Iya Kapten, aku berdiri mepet banget di belakang Megan, sementara tanganku saja masih panas karena menggandengnya. Jangan tanya kerja jantungku deh. Jelas lebih kacau akibat dekat dengan Megan ketimbang kesal pada Raiden.
Raiden mendecak. "Oke, oke. Aku ngalah untuk hari ini. Sampai ketemu di sekolah, Megan. Dan kamu juga, rookie," kata Raiden dengan senyum penuh arti.

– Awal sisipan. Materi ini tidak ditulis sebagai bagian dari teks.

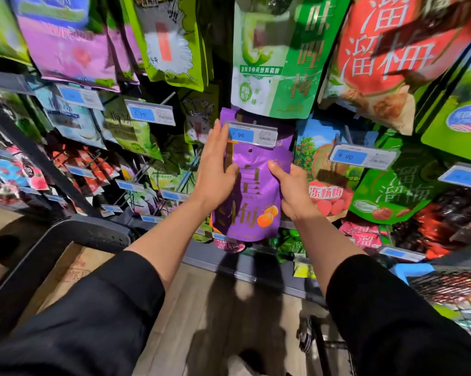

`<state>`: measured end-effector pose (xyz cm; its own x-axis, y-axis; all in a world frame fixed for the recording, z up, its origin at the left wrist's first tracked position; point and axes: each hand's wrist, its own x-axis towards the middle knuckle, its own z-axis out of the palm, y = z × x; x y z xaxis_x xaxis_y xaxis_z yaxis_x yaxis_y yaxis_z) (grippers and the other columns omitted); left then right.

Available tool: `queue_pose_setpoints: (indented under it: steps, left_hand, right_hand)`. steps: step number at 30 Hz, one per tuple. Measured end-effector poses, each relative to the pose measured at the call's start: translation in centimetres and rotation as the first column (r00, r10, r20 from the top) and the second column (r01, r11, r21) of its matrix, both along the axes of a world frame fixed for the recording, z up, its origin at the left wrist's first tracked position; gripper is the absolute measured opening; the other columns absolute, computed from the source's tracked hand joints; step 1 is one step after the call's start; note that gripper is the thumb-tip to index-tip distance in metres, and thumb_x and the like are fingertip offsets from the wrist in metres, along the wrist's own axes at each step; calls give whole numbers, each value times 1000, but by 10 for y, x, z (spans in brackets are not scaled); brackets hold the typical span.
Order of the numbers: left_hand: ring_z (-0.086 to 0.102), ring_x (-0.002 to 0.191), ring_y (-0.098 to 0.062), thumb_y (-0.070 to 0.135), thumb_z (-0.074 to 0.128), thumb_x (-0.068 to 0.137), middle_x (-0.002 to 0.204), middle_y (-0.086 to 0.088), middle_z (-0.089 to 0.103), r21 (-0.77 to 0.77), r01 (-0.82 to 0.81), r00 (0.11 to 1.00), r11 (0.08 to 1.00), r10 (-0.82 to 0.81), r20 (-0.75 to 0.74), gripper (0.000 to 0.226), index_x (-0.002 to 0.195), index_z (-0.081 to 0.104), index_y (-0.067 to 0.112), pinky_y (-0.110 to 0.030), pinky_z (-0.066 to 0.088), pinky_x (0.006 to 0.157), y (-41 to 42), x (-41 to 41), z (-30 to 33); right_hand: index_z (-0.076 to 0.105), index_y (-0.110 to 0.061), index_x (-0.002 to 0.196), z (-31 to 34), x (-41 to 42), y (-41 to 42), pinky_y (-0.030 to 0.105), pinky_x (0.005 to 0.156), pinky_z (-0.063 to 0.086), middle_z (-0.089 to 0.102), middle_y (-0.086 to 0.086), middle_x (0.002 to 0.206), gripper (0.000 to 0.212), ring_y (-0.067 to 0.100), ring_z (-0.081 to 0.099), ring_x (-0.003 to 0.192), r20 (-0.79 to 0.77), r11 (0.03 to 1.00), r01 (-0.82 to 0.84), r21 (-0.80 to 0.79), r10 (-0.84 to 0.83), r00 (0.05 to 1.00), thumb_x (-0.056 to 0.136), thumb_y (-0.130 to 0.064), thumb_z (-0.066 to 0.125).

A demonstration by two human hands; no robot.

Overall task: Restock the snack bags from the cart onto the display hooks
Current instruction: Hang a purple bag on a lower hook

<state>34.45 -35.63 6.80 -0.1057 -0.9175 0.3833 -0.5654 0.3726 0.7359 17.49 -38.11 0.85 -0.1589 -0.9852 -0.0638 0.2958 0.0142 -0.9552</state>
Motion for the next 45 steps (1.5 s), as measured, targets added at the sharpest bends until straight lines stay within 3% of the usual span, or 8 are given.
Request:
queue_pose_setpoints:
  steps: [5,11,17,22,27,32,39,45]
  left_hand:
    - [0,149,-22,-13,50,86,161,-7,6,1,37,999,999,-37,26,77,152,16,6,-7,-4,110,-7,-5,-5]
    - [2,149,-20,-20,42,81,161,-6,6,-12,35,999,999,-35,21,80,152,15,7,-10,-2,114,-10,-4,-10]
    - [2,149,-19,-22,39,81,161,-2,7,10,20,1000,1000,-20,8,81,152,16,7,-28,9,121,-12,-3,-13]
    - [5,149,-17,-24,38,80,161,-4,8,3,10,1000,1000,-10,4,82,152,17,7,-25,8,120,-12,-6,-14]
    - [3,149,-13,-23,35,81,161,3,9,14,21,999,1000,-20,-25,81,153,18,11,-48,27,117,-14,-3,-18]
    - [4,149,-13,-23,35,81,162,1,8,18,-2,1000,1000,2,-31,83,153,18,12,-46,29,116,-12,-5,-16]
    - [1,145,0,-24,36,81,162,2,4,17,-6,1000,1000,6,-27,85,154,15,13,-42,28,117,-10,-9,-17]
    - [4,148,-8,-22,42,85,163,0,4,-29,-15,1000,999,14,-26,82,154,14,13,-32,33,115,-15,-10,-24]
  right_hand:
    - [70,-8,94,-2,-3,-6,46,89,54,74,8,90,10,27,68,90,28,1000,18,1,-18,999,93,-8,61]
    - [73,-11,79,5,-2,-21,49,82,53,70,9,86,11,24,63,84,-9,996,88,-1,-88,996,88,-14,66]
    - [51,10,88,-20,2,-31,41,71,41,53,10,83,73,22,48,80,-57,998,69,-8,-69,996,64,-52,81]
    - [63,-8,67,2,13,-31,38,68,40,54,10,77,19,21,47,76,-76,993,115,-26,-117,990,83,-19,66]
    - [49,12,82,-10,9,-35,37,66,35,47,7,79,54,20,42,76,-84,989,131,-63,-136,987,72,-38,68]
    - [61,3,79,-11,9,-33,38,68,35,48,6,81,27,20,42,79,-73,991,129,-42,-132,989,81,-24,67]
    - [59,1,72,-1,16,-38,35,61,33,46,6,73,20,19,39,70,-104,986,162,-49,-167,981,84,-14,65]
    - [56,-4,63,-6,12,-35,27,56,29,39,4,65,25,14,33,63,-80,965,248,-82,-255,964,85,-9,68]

Jelas sekali beda nada, beda niat waktu berbicara padaku.
Aku enggak takut Raiden. Tapi Megan menangkap juga ancamannya. "Jangan coba-coba ganggu temanku! Dengar, kalau Wynter saja bisa aku siram apalagi kamu." Setelah berkata begitu, Megan mengambil tanganku. Membawaku pergi dari rumah Jocelyn.
Mengagumkan banget, Kapten. Dia bukan damsel in distress. Kalau perlu, Megan bakal melindungi cowoknya. Hmm .... Siapa ya? Sudah adakah? Aku jadi penasaran.
Sepanjang jalan naik taksi – rumah kami ternyata searah – aku memancing-mancing informasi. Megan ramah, tapi enggak semua pertanyaanku dijawabnya.
Sampai detik ini aku masih panas dingin tiap kali mengingatnya. Baru kenal langsung dijadikan teman, aku pengin ini bisa berlanjut. Jadi, Kapten, targetkan panahmu pada Megan ya. Jangan sampai meleset.
Sudah dulu. Aku mau ke rumah Rayn. Dia telepon minta aku cepetan datang. Pasti ada sesuatu yang penting. Ingat, Kapten, Megan adalah rahasia kita berdua.
Bye.
Ardi.
PS.
Kemarin Ibu membelikan Jihan celana panjang dan kaus, tapi kekecilan. Mungkin cukup buatmu, Kapten. Sudah waktunya kamu pakai baju beneran. Malu ih.